Surge in health-care workers looking to be tested, April 22

I would like to know why all people living and working in seniors’ homes are not being automatically tested for the COVID-19 virus. Why are workers having to go themselves to be tested?

This article says workers are going to Sunnybrook wanting to be tested. Why should they have to make a special trip? They should all be getting tested where they work.

Between not having enough personal protective equipment and being worried about bringing the virus home, shouldn’t we be making life a little easier for them? They are front-line workers.

Debby Lovegrove, Peterborough, Ont.

As a senior, I am concerned about efforts in our city and beyond to control the virus’s spread.

Over half of all our COVID-19 deaths are from long-term-care facilities. If you read or listen to the news, you would have known for months that the hot spots around the world have been long-term-care facilities.

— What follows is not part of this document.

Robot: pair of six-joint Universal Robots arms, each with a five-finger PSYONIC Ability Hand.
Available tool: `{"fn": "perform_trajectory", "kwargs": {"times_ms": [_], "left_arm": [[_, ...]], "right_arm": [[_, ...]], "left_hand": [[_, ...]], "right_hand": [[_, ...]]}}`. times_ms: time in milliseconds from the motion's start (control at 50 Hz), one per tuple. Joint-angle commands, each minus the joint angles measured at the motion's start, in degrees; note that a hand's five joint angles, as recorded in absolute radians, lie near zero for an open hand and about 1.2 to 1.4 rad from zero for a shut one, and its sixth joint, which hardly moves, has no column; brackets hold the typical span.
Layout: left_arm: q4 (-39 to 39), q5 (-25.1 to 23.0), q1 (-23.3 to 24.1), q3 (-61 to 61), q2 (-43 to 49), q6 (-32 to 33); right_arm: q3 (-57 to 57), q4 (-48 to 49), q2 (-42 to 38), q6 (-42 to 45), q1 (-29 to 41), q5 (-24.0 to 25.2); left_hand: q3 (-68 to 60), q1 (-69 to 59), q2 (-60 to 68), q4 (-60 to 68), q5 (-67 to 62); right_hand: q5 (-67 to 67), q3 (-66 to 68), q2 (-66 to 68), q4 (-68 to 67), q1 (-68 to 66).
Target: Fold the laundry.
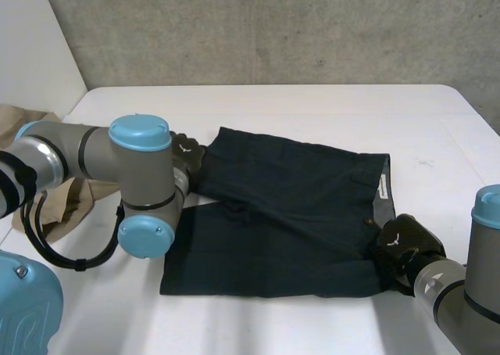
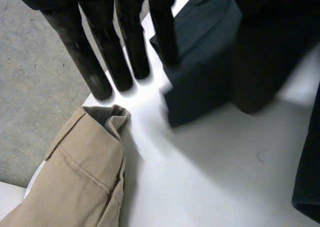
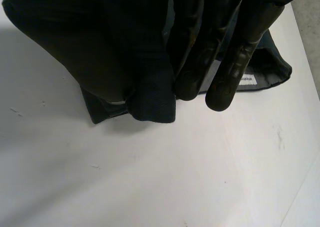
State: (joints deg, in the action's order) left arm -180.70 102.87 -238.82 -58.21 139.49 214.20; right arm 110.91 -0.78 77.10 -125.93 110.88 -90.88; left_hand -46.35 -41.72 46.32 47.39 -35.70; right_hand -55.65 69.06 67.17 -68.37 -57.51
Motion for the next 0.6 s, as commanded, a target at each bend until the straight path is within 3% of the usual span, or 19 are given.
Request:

We have been sold the notion that the top priority for personal protective equipment must be hospitals, when many of these hospitalizations and deaths could have been prevented by providing care facilities with adequate equipment in the first place, not as an after-thought.

More could have been done by addressing the immediate and much more difficult problem of separating people from each other in these facilities, by having families take elderly residents back home or by setting up temporary places to house and care for residents until contagion is past.

Politicians at all levels of government cannot hide behind lack of information.